_Exercise:_
Aside from the pictures, the entries should be given again exactly.

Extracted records
=-=-=-=-=

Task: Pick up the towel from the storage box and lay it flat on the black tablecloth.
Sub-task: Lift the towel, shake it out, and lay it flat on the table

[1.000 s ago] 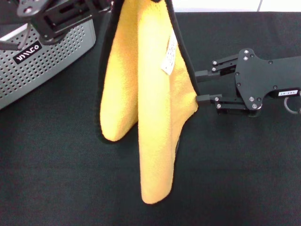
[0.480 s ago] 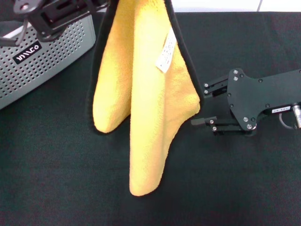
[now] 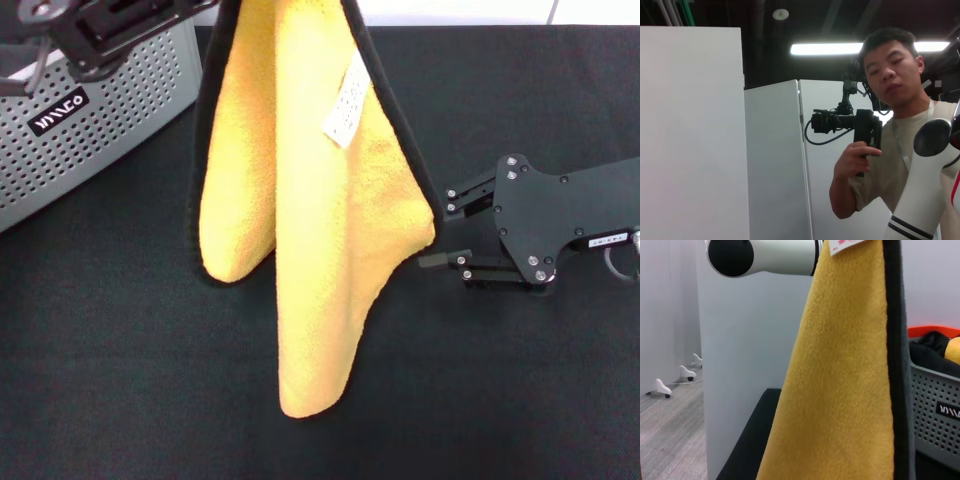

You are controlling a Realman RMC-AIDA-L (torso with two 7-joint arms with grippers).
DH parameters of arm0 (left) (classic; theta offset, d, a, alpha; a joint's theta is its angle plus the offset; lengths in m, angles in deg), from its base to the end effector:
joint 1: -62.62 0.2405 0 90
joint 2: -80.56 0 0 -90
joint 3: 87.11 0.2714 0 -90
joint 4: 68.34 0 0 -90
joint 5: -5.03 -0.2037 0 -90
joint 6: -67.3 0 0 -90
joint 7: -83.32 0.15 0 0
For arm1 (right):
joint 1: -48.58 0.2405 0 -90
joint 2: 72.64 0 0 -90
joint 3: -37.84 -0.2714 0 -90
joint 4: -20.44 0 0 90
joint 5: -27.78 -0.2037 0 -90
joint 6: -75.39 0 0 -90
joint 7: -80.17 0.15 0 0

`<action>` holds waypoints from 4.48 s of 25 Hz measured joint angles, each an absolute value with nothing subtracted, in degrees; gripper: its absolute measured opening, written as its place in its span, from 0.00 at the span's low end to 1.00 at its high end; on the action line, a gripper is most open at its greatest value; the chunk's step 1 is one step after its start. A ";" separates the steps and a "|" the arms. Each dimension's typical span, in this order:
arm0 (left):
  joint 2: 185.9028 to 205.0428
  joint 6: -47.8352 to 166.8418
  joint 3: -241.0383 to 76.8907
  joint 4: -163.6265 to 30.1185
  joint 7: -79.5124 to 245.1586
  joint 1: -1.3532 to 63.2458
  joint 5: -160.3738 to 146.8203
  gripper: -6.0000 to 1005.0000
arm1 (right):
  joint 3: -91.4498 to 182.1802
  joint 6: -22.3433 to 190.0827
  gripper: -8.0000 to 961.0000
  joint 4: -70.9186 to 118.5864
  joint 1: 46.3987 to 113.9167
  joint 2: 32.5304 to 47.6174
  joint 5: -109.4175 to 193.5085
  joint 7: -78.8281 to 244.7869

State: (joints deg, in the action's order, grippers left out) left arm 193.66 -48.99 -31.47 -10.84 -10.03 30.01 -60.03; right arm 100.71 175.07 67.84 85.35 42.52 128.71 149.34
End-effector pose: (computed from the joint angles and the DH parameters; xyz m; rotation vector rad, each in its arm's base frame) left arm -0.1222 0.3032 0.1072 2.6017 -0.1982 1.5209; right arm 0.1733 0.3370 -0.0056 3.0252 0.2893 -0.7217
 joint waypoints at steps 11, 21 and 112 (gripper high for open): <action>193.71 -48.97 -31.47 -10.87 -10.02 30.08 -60.00 0.01 | 100.72 175.14 0.27 67.90 85.37 42.00 128.77 150.78; 194.10 -48.98 -31.48 -11.14 -10.03 30.32 -60.00 0.01 | 100.79 175.35 0.06 67.93 85.36 41.91 128.77 150.83; 197.84 -23.90 -27.00 -54.51 25.11 37.43 -58.58 0.01 | 105.59 154.42 0.07 49.77 85.16 43.48 118.07 148.85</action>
State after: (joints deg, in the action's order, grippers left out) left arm 197.84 -23.90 -27.00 -54.51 25.11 37.43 -58.58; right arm 105.59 154.42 49.77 85.16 43.48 118.07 148.85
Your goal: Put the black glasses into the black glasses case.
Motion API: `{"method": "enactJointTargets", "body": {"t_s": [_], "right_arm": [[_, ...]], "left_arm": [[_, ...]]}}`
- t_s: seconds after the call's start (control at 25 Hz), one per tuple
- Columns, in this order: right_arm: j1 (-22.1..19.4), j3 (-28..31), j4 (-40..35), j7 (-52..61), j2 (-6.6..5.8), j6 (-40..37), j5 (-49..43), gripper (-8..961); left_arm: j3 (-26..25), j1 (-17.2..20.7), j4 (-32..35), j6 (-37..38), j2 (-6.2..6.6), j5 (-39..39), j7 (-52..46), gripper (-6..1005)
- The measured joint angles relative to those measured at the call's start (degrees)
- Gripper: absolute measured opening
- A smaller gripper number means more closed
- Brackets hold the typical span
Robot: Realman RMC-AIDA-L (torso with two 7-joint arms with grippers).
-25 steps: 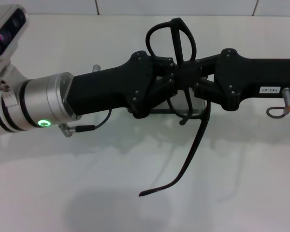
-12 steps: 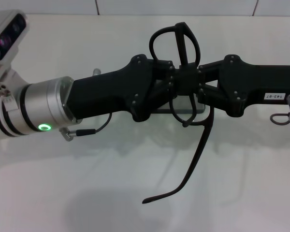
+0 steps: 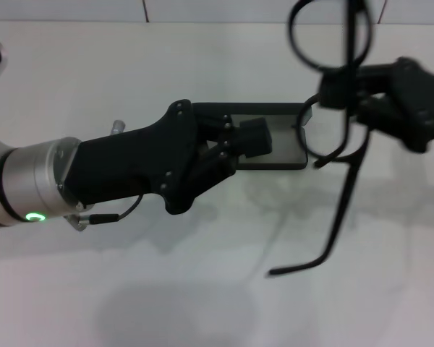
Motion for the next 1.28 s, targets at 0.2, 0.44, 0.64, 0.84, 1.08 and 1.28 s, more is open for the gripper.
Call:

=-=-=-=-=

_Response for this exercise:_
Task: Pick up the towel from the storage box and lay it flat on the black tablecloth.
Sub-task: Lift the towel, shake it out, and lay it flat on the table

[1.000 s ago] 
[0.480 s ago] 
[now] 

You are controlling a Realman RMC-AIDA-L (torso with two 7-joint arms with grippers).
DH parameters of arm0 (left) (classic; theta offset, d, a, alpha; a joint's theta is its angle plus the offset; lengths in m, angles in deg), from its base to the end effector:
joint 1: -62.62 0.2405 0 90
joint 2: -80.56 0 0 -90
joint 3: 87.11 0.2714 0 -90
joint 4: 68.34 0 0 -90
joint 5: -5.03 -0.2037 0 -90
joint 6: -67.3 0 0 -90
joint 7: -83.32 0.15 0 0
For arm1 (right):
joint 1: -48.58 0.2405 0 -90
joint 2: 72.64 0 0 -90
joint 3: -37.84 -0.2714 0 -90
joint 4: -20.44 0 0 90
joint 5: -27.78 -0.2037 0 -90
joint 6: -75.39 0 0 -90
joint 7: -80.17 0.15 0 0

`<action>` holds waypoints from 4.48 s of 25 Hz measured joint angles, each an absolute value with nothing subtracted, in degrees; gripper: its absolute measured opening, written as its place in its span, from 0.00 at the span's low end to 1.00 at its high end; on the action line, a gripper is most open at its greatest value; the chunk's step 1 is one step after its start. A ";" separates the steps and a "|" the arms. Each dimension's typical span, in this order:
arm0 (left):
  joint 2: 185.9028 to 205.0428
  joint 6: -47.8352 to 166.8418
  joint 3: -241.0383 to 76.8907
  joint 4: -163.6265 to 30.1185
  joint 7: -79.5124 to 245.1586
  joint 1: -1.3532 to 63.2458
  joint 5: -160.3738 to 146.8203
  gripper: -6.0000 to 1005.0000
arm1 (right):
  joint 3: -91.4498 to 182.1802
  joint 6: -22.3433 to 190.0827
  gripper: -8.0000 to 961.0000
  joint 4: -70.9186 to 118.5864
  joint 1: 46.3987 to 113.9167
  joint 2: 32.5304 to 47.6174
  joint 5: -109.4175 to 193.5085
  joint 7: -78.8281 to 244.7869

State: (joints deg, in the action's order, grippers left out) left arm 193.66 -48.99 -31.47 -10.84 -10.03 30.01 -60.03; right arm 100.71 175.07 67.84 85.35 42.52 128.71 149.34
End-effector pose: (computed from the joint angles and the DH parameters; xyz m; rotation vector rad, each in its arm's base frame) left arm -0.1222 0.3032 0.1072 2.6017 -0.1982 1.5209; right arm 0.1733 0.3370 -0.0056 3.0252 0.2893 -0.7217
 joint waypoints at steps 11, 21 and 112 (gripper high for open): <action>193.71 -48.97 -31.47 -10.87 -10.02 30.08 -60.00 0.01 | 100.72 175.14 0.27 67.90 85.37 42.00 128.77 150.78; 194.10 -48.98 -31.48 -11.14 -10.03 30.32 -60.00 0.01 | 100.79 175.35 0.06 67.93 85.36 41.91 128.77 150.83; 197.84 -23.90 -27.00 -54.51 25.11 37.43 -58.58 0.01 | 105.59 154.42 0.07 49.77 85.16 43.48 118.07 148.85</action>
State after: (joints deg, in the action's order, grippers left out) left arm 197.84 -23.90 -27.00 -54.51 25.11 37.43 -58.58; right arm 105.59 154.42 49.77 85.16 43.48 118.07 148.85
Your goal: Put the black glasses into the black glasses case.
Motion API: `{"method": "enactJointTargets", "body": {"t_s": [_], "right_arm": [[_, ...]], "left_arm": [[_, ...]]}}`
- t_s: seconds after the call's start (control at 25 Hz), one per tuple
- Columns, in this order: right_arm: j1 (-22.1..19.4), j3 (-28..31), j4 (-40..35), j7 (-52..61), j2 (-6.6..5.8), j6 (-40..37), j5 (-49..43), gripper (-8..961); left_arm: j3 (-26..25), j1 (-17.2..20.7), j4 (-32..35), j6 (-37..38), j2 (-6.2..6.6), j5 (-39..39), j7 (-52..46), gripper (-6..1005)
- The measured joint angles relative to those measured at the call's start (degrees)
- Gripper: absolute measured opening
- A smaller gripper number means more closed
- Brackets hold the typical span
Robot: Realman RMC-AIDA-L (torso with two 7-joint arms with grippers).
-25 steps: 
-12 steps: 
+0 steps: 
Motion for the next 1.28 s, targets at 0.2, 0.44, 0.64, 0.84, 1.08 and 1.28 s, more is open for the gripper.
Call:

The exercise has been answered in full.